Stored entries
= = = = =

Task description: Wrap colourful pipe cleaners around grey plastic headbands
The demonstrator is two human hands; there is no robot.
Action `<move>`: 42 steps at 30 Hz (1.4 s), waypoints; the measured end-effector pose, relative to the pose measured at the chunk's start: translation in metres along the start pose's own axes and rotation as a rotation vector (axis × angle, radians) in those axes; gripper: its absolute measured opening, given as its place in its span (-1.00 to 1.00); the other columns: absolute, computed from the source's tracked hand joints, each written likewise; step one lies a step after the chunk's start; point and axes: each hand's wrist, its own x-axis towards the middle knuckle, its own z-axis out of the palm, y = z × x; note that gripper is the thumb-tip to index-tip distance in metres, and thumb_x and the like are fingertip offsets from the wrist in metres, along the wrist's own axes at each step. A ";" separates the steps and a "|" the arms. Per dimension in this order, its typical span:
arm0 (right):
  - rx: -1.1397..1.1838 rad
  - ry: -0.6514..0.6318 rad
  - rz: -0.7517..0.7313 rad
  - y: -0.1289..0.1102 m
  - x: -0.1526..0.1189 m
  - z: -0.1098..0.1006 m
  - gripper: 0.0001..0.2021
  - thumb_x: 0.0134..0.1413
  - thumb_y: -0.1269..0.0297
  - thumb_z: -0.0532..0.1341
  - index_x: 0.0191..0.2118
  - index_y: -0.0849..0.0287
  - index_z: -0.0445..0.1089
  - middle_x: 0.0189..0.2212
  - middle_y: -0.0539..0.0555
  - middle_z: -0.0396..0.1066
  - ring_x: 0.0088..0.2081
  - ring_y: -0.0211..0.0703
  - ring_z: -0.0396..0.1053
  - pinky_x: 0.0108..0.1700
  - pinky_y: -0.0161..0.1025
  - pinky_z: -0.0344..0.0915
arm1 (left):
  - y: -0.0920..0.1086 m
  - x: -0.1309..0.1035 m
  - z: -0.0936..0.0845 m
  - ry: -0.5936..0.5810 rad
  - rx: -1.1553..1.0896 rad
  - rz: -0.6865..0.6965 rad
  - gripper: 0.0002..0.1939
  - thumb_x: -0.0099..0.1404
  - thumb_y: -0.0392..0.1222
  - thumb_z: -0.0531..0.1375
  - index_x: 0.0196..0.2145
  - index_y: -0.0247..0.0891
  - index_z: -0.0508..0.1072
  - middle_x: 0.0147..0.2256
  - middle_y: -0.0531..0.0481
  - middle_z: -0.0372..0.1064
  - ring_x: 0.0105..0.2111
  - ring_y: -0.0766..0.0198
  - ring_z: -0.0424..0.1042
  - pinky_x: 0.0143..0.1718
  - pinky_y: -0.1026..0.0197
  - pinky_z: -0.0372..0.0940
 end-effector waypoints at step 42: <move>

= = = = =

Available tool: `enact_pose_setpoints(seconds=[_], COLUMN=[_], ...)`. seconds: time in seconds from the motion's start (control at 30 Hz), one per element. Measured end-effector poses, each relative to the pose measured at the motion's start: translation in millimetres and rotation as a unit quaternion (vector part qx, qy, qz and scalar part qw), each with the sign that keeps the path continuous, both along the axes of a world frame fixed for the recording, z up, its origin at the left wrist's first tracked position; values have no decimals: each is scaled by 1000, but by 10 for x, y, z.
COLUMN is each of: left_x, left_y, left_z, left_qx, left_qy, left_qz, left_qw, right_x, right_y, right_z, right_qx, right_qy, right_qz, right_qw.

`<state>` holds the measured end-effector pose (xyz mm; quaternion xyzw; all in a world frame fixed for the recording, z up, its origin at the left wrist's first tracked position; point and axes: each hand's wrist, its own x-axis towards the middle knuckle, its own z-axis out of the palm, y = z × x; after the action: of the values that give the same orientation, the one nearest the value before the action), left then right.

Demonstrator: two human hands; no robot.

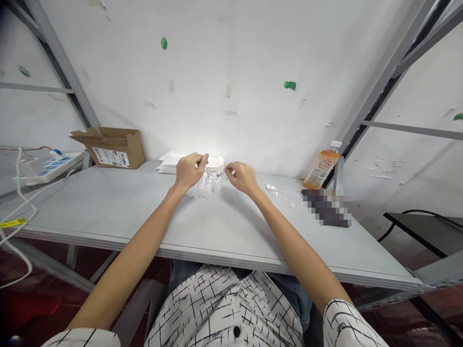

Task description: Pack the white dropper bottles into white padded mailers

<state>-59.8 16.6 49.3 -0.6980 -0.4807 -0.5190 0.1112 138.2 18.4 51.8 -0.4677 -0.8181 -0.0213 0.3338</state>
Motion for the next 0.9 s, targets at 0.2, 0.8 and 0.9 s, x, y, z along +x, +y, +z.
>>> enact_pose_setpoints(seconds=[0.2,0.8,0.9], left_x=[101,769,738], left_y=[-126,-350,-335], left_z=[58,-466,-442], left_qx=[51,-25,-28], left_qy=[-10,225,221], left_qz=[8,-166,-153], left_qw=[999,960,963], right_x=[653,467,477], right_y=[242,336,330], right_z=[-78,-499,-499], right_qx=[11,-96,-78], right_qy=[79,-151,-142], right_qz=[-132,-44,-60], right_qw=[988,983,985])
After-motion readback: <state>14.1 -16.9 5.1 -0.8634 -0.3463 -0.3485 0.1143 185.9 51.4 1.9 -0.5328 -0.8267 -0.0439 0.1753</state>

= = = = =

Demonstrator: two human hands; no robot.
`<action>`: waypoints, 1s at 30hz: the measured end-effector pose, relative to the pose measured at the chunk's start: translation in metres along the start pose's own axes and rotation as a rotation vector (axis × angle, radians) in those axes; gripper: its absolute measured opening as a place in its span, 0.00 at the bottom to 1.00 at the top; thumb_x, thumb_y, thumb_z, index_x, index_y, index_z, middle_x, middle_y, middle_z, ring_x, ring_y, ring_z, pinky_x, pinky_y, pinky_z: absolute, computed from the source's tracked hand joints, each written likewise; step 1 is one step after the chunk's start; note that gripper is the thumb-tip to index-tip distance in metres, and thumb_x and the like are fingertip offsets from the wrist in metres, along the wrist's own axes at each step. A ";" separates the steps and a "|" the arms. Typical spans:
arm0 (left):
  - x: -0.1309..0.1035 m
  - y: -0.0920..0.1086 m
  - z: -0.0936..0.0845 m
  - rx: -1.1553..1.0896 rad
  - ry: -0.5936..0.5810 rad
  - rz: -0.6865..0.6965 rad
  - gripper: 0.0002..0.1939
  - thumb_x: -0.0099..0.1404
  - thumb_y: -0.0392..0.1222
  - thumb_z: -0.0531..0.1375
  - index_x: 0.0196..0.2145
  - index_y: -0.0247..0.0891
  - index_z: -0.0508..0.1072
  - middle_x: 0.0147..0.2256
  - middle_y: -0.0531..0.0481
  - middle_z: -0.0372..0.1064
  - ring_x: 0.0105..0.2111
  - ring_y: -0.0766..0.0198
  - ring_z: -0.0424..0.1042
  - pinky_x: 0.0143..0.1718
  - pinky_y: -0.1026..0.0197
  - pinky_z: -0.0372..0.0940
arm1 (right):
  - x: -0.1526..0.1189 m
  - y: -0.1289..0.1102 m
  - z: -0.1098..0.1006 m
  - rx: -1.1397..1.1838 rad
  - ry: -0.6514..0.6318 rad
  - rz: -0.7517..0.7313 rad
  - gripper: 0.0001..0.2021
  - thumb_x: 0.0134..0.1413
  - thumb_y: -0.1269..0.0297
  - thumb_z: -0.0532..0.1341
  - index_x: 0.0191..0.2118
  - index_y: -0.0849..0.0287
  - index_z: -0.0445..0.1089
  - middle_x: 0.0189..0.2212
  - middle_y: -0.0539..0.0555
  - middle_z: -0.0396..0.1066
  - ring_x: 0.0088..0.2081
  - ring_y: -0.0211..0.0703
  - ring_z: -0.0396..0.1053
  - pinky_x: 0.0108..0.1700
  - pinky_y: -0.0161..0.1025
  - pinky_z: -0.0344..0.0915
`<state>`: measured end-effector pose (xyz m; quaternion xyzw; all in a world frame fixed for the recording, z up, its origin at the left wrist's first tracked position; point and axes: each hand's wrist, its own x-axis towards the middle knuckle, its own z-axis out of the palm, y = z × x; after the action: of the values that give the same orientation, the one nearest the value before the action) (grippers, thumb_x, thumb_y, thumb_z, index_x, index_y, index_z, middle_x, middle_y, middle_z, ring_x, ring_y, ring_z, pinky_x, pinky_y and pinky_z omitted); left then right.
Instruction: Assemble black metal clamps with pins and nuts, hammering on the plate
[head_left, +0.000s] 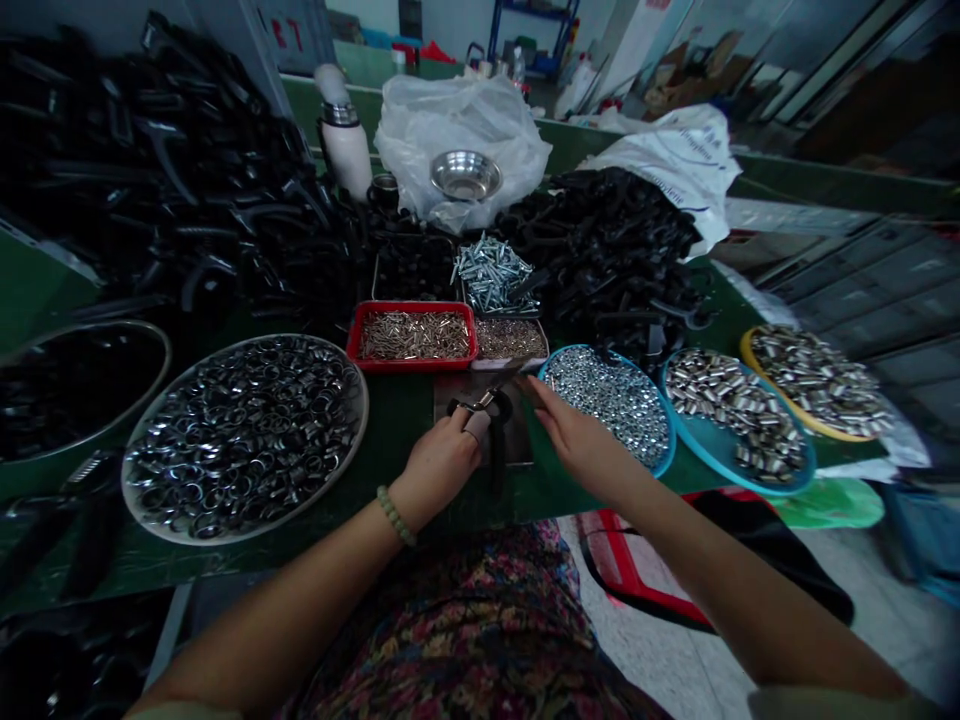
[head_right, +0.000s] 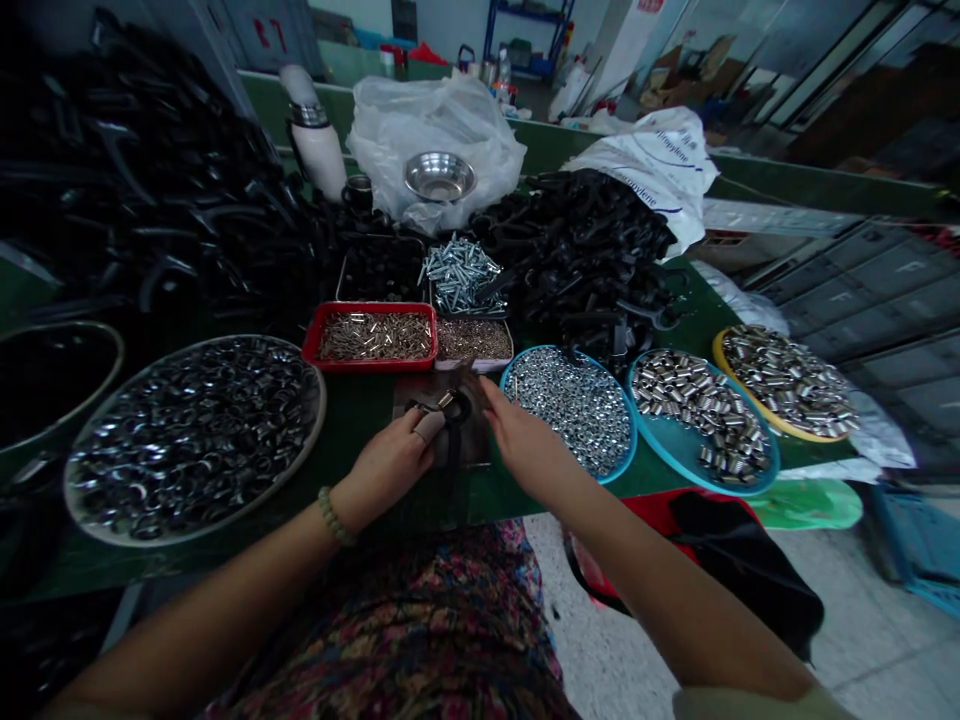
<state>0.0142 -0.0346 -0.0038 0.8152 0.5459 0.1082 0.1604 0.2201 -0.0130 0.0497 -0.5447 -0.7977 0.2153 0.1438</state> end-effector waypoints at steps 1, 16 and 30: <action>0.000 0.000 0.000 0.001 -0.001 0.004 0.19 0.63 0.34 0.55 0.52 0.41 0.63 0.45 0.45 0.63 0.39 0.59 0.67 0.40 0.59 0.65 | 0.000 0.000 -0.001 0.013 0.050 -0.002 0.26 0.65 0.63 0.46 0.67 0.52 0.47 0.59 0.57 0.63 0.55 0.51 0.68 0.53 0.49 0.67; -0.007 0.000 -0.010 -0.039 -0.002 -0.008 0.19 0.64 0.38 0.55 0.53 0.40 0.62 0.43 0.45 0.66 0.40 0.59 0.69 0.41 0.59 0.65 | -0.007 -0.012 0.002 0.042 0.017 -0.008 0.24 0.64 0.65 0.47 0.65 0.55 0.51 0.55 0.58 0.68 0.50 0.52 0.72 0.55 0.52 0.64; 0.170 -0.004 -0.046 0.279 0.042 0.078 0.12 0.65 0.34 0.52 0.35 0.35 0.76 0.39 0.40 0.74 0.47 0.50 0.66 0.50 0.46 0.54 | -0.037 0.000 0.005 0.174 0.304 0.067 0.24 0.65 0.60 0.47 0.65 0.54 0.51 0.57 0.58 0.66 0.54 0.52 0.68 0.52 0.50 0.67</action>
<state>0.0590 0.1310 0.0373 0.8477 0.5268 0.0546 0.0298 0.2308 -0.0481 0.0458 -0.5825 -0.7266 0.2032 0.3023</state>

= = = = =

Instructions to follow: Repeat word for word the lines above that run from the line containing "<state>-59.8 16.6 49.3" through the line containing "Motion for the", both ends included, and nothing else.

Output:
<state>-59.8 16.6 49.3 -0.6980 -0.4807 -0.5190 0.1112 138.2 18.4 51.8 -0.4677 -0.8181 -0.0213 0.3338</state>
Motion for the next 0.9 s, targets at 0.2, 0.8 and 0.9 s, x, y, z along +x, +y, +z.

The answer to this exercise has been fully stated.